Bundesfinanzhof Urteil17.07.2008

Keine "Steue­rent­strickung" bei Überführung von Wirtschafts­gütern in eine ausländische Betriebsstätte

Der Bundesfinanzhof hat seine Rechtsprechung zur sog. Theorie der finalen Entnahme aufgegeben. Sie betrifft die Pflicht eines Unternehmens, die in einem Wirtschaftsgut angesammelten stillen Reserven sofort aufzudecken, wenn dieses Wirtschaftsgut aus dem Inland in eine ausländische Betriebsstätte überführt wird. Eine derartige Pflicht hat der Bundesfinanzhof nun verneint. Die Klägerin, eine deutsche Komman­dit­ge­sell­schaft, konnte ihre Beteiligung an einer US-amerikanischen Kapital­ge­sell­schaft deshalb "steuerneutral" als Sacheinlage in eine österreichische Komman­dit­ge­sell­schaft einbringen.

In der Zeit vor Einfügung des § 6 Abs. 5 des Einkom­men­steu­er­ge­setzes (EStG) im Jahr 1999 bestand nach überein­stim­mender Sicht von Rechtsprechung und Finanz­ver­waltung die Möglichkeit einer steuerneutralen Einbringung einzelner Wirtschaftsgüter aus dem Betrie­bs­vermögen des Steuer­pflichtigen als Sacheinlage in eine Perso­nen­ge­sell­schaft, soweit die Besteuerung der stillen Reserven im Inland sichergestellt war. Das Erfordernis der Sicherstellung der Besteuerung der stillen Reserven hatte die ältere BFH-Rechtsprechung zur Überführung von Wirtschafts­gütern aus einem inländischen Stammhaus in eine ausländische Betriebsstätte allerdings als eine die Besteuerung auslösende Entnahme behandelt, wenn die ausländischen Betrie­bs­s­tät­ten­gewinne aufgrund eines Doppel­be­steu­e­rungs­ab­kommens (DBA) von der Besteuerung im Inland freigestellt waren. Diese Rechtsprechung, die im neueren steuer­recht­lichen Schrifttum nahezu einhellig als überholt angesehen wird, hat der Bundesfinanzhof jetzt aufgeben. Eine Freistellung der ausländischen Betrie­bs­s­tät­ten­gewinne durch ein DBA beeinträchtigt nach heutiger Erkenntnis nicht die spätere Möglichkeit einer Besteuerung der im Inland entstandenen stillen Reserven des überführten Wirtschaftsguts, wenn sich diese --z.B. durch eine Veräußerung-- tatsächlich realisieren. Für eine sofortige Besteuerung fehlte es deshalb sowohl an einer Rechtsgrundlage als auch an einem Bedürfnis.
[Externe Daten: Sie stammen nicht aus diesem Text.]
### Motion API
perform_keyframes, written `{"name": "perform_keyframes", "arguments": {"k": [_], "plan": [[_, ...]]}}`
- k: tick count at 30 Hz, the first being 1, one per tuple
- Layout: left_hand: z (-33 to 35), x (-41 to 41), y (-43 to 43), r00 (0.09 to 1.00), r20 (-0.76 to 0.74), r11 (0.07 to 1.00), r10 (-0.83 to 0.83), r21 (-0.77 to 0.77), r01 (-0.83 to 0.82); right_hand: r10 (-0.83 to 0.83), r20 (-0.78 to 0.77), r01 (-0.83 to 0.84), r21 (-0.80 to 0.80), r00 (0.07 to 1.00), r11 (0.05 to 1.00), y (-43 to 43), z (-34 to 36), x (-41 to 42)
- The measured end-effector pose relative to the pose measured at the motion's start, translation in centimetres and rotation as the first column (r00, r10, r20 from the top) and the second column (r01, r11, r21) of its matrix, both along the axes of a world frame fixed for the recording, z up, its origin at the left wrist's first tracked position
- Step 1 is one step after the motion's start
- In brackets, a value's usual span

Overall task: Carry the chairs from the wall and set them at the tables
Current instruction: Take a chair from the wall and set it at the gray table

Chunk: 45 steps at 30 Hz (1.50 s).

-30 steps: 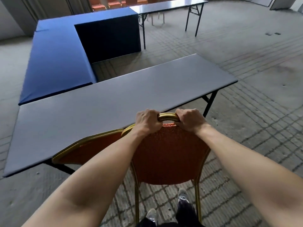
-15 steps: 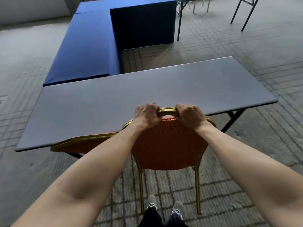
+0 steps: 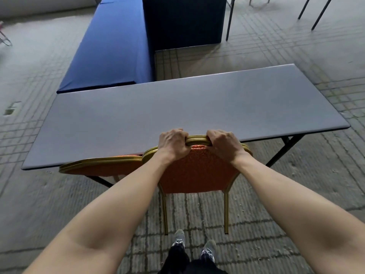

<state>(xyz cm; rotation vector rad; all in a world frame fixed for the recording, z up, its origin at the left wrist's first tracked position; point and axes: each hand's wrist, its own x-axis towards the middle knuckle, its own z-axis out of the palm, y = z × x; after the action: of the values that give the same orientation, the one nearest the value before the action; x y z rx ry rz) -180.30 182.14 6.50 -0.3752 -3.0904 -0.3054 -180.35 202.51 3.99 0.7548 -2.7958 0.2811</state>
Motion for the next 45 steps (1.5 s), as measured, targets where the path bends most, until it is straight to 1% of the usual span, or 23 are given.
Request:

Mit § 4 Abs. 1 Satz 3 EStG wurde zwischen­zeitlich allerdings ein sog. Entstri­ckungs­pa­ragraf in das Gesetz eingefügt, der darauf abzielt, die bislang fehlende Rechtsgrundlage für die „Theorie der finalen Entnahme“ zu schaffen. Die neue Regelungslage wirkt vom Veran­la­gungs­zeitraum 2006 an.
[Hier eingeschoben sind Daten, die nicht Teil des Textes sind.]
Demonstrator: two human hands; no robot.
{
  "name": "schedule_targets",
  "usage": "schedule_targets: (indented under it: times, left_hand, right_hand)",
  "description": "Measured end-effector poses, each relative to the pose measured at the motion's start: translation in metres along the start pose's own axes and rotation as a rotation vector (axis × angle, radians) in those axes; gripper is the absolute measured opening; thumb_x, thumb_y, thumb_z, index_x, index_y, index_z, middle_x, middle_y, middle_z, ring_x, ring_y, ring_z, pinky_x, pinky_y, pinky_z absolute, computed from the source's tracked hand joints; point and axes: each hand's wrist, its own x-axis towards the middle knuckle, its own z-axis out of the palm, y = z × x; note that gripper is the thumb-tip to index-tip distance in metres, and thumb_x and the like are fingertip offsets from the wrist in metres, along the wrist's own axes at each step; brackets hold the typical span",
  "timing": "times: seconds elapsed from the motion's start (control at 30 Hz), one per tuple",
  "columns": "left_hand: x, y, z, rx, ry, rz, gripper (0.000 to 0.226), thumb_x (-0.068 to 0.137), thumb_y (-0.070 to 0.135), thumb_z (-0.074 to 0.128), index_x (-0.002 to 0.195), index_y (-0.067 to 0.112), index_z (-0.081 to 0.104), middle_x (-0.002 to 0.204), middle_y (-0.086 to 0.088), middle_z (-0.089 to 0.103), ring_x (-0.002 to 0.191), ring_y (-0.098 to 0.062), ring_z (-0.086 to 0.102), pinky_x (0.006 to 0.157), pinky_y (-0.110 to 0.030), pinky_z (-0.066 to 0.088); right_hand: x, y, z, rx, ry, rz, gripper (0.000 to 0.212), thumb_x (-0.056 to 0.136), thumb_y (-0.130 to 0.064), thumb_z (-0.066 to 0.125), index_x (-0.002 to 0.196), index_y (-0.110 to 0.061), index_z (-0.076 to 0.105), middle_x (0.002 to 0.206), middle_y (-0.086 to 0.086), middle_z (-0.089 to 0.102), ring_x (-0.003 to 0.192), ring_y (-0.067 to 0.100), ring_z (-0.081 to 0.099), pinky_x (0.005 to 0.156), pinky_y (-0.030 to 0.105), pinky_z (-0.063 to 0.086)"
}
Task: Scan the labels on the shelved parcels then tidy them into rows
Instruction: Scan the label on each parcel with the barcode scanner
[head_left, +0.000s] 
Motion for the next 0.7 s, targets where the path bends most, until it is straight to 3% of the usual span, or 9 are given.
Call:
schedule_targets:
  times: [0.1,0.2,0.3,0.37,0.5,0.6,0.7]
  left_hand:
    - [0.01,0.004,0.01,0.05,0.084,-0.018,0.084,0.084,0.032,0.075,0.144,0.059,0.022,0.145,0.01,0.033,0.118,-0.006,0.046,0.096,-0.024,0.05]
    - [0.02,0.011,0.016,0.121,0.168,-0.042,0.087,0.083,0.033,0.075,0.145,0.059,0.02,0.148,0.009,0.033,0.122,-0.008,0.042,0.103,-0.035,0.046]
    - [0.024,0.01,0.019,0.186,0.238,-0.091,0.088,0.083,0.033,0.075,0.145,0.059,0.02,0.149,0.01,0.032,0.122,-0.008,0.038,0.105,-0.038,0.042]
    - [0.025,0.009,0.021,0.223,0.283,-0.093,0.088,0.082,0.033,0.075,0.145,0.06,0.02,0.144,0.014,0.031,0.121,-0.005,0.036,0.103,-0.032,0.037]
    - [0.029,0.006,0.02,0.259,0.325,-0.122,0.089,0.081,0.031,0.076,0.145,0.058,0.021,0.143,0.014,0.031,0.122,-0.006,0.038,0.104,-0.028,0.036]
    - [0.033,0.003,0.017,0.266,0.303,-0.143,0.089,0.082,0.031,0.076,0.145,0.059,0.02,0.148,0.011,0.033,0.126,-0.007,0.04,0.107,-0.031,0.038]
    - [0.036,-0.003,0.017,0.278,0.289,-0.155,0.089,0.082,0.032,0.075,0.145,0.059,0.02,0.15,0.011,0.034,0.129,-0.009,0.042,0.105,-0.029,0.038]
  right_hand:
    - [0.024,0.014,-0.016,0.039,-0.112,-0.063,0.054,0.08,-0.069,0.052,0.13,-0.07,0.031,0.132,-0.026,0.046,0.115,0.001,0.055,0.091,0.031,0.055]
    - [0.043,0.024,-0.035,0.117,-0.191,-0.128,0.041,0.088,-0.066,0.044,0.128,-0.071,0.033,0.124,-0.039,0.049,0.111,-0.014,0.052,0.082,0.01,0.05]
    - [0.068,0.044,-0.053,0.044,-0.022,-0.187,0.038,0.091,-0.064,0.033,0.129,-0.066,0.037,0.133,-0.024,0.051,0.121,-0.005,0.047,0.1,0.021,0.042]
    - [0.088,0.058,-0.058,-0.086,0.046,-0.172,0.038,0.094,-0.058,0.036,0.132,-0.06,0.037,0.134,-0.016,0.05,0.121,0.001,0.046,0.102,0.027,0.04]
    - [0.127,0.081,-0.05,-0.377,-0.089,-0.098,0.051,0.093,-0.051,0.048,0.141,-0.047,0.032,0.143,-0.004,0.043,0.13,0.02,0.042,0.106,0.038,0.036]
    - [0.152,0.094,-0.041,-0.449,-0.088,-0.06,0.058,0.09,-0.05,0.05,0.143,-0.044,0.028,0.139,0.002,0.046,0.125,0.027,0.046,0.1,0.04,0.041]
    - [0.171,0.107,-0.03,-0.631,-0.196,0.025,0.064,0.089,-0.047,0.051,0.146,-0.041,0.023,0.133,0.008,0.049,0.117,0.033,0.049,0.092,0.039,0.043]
Quelle: ra-online, Pressemitteilung Nr. 95/08 des BFH vom 08.10.2008

der Leitsatz

1. Die Einbringung eines Wirtschaftsguts als Sacheinlage in eine KG ist ertrag­steu­er­rechtlich auch insoweit als Veräu­ße­rungs­ge­schäft anzusehen, als ein Teil des Einbrin­gungswerts in eine Kapitalrücklage eingestellt worden ist (entgegen BMF-Schreiben vom 26. November 2004, BStBl I 2004, 1190).

2. Die das gesamte Nennkapital umfassende Beteiligung an einer Kapital­ge­sell­schaft ist kein Teilbetrieb i.S. von § 24 Abs. 1 UmwStG 1995. Die Fiktion des § 16 Abs. 1 Satz 1 Nr. 1 EStG ist nicht entsprechend anwendbar (entgegen BMF-Schreiben vom 16. Juni 1978, BStBl I 1978, 235, Tz. 81; vom 25. März 1998, BStBl I 1998, 268, Tz. 24.03).

3. Die Überführung eines Einzel­wirt­schaftsguts aus einem inländischen Stammhaus in eine ausländische (hier: österreichische) Betriebsstätte führte im Zeitraum vor Inkrafttreten des § 6 Abs. 5 EStG 1997 durch das StEntlG 1999/2000/2002 auch dann nicht zur sofortigen Gewinn­re­a­li­sation, wenn die ausländischen Betrie­bs­s­tät­ten­gewinne aufgrund eines Doppel­be­steu­e­rungs­ab­kommens von der Besteuerung im Inland freigestellt waren (Änderung der Rechtsprechung: Aufgabe der sog. Theorie der finalen Entnahme). Das gilt auch für die Einbringung einer Sacheinlage durch eine Perso­nen­ge­sell­schaft in eine Tochter-Perso­nen­ge­sell­schaft.